> EXERCISE: Reproduce every line of the listing below exactly.

====

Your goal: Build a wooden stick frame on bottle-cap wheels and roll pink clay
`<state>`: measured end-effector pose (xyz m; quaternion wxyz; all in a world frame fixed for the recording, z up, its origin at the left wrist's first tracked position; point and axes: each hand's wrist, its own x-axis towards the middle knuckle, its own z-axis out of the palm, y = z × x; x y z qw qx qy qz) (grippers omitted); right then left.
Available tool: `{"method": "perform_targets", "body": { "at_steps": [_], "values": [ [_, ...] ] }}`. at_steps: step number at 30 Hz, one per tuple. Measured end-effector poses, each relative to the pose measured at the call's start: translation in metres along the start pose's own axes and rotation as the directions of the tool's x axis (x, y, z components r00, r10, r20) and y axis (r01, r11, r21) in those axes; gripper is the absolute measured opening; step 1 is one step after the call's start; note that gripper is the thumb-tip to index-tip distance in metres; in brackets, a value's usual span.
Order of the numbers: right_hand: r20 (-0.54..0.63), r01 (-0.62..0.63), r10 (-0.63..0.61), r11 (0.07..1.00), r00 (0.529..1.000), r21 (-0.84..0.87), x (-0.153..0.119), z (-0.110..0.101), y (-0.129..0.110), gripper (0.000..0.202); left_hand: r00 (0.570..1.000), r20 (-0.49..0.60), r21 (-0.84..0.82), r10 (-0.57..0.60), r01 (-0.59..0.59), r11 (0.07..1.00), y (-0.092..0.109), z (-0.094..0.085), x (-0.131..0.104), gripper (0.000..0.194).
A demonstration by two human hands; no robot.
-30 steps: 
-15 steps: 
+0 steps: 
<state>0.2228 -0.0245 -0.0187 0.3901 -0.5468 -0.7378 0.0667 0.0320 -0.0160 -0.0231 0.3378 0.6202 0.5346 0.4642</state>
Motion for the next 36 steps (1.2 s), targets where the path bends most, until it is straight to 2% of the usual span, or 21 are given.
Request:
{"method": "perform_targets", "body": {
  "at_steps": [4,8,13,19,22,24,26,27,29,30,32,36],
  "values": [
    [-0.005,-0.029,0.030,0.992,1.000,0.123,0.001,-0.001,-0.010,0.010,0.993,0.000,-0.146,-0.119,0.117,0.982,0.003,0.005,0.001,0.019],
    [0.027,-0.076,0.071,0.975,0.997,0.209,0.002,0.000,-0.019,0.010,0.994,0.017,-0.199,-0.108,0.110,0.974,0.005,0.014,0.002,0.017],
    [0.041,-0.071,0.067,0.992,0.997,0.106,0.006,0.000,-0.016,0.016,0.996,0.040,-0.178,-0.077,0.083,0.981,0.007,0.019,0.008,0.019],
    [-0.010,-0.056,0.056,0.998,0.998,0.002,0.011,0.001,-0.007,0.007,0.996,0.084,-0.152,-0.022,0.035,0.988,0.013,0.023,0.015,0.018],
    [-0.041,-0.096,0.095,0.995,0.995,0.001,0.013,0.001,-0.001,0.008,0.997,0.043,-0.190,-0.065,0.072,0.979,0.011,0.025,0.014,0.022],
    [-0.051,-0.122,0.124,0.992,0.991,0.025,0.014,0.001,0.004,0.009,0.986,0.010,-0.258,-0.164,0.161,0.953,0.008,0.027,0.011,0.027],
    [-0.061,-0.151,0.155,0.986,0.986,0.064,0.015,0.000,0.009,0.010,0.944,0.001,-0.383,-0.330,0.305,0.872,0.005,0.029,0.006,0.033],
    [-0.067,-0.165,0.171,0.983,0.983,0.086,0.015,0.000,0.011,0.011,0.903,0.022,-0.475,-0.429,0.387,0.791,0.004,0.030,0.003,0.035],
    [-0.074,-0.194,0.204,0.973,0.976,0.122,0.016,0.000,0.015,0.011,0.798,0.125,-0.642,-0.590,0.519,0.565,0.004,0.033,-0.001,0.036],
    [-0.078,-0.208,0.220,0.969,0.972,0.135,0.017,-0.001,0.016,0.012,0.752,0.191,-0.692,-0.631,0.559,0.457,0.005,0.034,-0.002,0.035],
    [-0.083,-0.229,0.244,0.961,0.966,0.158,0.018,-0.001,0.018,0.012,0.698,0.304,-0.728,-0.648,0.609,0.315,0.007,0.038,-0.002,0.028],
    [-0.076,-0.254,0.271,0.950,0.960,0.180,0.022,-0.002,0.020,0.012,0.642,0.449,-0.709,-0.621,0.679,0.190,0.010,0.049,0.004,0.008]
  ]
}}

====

> SOLUTION BELOW:
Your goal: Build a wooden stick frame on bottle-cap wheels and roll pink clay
`<state>`: measured end-effector pose (xyz m; quaternion wxyz; all in a world frame fixed for the recording, z up, its origin at the left wrist's first tracked position; point and axes: each hand's wrist, its own x-axis towards the middle knuckle, its own z-axis out of the palm, y = z × x; x y z qw qx qy qz) (grippers omitted); right then left.
Available tool: `{"method": "perform_targets", "body": { "at_steps": [_], "values": [ [_, ...] ] }}`. at_steps: step number at 30 Hz, one per tuple. Measured end-effector poses, each relative to the pose measured at the call's start: translation in metres along the start pose's own axes and rotation as the directions of the tool's x axis (x, y, z components r00, r10, r20) and y axis (r01, r11, r21) in those axes; gripper is the absolute measured opening; step 1 is one step after the call's start; note that gripper is the thumb-tip to index-tip distance in metres; in brackets, a value's usual span.
Order of the numbers: right_hand: r20 (-0.54..0.63), r01 (-0.62..0.63), r10 (-0.63..0.61), r11 (0.07..1.00), r00 (0.529..1.000), r21 (-0.84..0.87), x (-0.153..0.119), z (-0.110..0.101), y (-0.129..0.110), gripper (0.000..0.202); left_hand: r00 (0.570..1.000), r20 (-0.49..0.60), r21 (-0.84..0.82), r10 (-0.57..0.60), r01 (-0.59..0.59), r11 (0.07..1.00), y (-0.092..0.109), z (-0.094..0.085), x (-0.131..0.104), gripper (0.000..0.194).
A demonstration by two human hands; no robot.
-30 steps: 
-15 steps: 
+0 steps: 
<state>0.2228 -0.0245 -0.0187 0.3901 -0.5468 -0.7378 0.0667 0.0320 -0.0160 -0.0231 0.3378 0.6202 0.5346 0.4642</state>
Motion for the next 36 steps (1.2 s), targets where the path bends most, until it is straight to 2% of the usual span, or 21 are given.
Request:
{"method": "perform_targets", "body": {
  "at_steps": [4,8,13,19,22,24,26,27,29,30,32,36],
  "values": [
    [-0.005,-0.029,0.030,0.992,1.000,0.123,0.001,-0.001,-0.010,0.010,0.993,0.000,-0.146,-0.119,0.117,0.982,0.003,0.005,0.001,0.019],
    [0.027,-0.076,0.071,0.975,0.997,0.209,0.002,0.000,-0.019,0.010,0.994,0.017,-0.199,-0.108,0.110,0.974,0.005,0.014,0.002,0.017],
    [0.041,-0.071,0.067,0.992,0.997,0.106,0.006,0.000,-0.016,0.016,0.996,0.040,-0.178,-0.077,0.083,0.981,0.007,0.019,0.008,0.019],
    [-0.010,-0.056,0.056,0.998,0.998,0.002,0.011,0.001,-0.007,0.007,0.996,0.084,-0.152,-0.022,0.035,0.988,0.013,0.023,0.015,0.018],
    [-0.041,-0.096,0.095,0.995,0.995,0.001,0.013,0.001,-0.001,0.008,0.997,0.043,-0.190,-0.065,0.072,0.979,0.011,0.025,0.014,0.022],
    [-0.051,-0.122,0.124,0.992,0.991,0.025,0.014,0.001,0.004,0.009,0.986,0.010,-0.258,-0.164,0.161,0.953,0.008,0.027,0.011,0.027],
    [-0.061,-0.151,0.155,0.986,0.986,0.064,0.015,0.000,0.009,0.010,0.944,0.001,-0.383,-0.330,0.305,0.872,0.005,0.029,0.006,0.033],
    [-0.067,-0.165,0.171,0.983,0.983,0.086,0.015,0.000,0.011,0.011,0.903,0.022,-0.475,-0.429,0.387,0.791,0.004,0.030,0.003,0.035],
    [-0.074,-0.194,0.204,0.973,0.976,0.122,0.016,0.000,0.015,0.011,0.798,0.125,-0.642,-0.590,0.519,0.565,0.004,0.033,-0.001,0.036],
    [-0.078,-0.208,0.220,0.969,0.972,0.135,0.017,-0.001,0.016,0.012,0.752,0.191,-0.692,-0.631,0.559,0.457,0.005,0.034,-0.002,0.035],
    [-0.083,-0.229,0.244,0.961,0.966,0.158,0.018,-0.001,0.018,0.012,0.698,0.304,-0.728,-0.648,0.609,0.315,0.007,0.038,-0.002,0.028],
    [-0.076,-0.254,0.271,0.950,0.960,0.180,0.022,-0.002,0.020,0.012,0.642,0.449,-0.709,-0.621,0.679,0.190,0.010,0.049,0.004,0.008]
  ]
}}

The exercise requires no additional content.